I'm doing a project that involves taking huge images of 400,000,000 pixels, 20000 X 20000, 700 MB on disk, scaling them down and cutting them into reasonably sized tiles (512x512 pixels).


In this post I want to present how simple code re factoring involving merely changing the order of applying the same transformations rewarded an enormous X20 performance gain.


As a first step, I had to order extra 8GB RAM for my workstation. Once thay have arrived (eBay, 100$, 1 week) I could finally click the input file and display it on windows image preview. Before that, my workstation, initially having only 2GB, hang for 20 minutes every time I accidentally hovered over the file.

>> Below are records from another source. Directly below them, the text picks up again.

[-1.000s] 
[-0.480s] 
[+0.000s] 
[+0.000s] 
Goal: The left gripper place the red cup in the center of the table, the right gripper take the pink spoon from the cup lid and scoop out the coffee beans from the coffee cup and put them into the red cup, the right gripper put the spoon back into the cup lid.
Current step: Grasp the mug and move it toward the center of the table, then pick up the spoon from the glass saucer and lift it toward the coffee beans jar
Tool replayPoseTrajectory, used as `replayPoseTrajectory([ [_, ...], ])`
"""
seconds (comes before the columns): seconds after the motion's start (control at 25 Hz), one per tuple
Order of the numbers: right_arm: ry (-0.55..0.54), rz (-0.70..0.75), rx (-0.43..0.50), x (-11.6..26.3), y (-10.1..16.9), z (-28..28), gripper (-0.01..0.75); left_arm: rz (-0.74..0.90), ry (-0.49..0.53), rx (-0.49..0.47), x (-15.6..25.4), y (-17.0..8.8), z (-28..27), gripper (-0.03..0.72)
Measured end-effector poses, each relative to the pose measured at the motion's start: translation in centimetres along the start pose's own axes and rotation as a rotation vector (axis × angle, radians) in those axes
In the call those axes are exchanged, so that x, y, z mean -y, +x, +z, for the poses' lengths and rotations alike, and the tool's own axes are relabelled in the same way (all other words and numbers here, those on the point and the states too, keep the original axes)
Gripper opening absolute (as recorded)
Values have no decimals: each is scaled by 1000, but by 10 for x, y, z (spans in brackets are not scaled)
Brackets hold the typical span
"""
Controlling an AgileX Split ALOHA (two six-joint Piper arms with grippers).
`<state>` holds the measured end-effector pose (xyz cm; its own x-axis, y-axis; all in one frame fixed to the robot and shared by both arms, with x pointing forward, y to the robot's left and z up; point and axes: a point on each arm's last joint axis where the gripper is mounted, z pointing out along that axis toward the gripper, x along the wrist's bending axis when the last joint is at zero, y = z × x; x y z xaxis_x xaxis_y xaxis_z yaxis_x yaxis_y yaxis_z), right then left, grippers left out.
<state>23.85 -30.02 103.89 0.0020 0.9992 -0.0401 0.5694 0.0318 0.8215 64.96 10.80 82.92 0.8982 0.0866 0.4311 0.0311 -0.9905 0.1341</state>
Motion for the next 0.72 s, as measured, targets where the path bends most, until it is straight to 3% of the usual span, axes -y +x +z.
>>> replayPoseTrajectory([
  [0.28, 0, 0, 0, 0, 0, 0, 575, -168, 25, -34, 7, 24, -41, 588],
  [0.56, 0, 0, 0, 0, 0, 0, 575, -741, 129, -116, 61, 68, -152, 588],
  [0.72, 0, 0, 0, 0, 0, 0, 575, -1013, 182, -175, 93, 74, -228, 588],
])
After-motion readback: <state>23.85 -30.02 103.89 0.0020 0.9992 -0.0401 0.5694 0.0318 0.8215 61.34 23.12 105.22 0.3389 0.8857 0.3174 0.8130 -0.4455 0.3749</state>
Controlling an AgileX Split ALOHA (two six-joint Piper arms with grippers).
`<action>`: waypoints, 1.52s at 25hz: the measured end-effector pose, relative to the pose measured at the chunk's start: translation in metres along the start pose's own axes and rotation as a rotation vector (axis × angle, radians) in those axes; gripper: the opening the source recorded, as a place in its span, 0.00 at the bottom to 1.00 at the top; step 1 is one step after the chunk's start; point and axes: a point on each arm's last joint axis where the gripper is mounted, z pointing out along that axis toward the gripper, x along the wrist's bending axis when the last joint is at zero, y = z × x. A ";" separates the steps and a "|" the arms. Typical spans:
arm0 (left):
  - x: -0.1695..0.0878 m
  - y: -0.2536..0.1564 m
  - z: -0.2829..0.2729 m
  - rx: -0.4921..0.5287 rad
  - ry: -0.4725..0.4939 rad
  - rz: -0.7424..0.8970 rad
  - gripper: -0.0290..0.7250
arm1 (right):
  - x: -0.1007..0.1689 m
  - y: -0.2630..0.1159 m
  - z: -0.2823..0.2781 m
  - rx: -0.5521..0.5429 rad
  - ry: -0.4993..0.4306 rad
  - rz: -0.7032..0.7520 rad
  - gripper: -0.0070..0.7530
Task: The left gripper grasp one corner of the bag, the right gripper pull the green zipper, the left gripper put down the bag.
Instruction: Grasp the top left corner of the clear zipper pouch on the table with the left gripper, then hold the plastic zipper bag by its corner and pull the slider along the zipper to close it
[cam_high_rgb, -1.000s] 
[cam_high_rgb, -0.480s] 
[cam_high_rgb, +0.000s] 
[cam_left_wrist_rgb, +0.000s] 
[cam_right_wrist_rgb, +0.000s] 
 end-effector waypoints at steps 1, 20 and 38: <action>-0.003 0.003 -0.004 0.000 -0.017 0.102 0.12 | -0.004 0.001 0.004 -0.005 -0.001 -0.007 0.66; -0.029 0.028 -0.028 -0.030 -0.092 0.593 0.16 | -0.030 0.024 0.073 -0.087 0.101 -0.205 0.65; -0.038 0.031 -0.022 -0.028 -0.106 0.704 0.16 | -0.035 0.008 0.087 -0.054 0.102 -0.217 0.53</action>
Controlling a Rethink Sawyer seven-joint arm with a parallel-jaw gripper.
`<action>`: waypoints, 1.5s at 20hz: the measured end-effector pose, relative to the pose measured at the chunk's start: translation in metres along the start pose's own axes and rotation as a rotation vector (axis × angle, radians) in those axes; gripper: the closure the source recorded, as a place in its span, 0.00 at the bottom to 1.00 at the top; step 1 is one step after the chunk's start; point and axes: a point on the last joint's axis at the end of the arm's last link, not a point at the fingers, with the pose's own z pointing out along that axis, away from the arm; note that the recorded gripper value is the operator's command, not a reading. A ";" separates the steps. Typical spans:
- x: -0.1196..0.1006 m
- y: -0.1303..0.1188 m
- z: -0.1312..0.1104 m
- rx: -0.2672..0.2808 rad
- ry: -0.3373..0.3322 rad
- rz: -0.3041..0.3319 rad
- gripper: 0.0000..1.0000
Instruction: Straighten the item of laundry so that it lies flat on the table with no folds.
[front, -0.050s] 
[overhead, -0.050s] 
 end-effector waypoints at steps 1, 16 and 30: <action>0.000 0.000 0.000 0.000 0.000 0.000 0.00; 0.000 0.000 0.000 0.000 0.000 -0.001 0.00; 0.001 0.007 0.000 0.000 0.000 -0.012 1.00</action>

The next step was to realize that .NET 2.0 bitmap classes won't do the trick. But than I was surprised to discover that WPF BitmapSource and its sub-classes (System.Windows.Media.Imaging) are capable of handling these very large images so I built the code around them avoiding a native C++ bite-cruncher completely. This was a very good start. It made me very happy.

The third step was to wrap the cropped images in DICOM. This is a subject for a dedicated, yet to come, post about the new multi-frame objects and concatenations. Then came the last two steps that proved out to be challenging.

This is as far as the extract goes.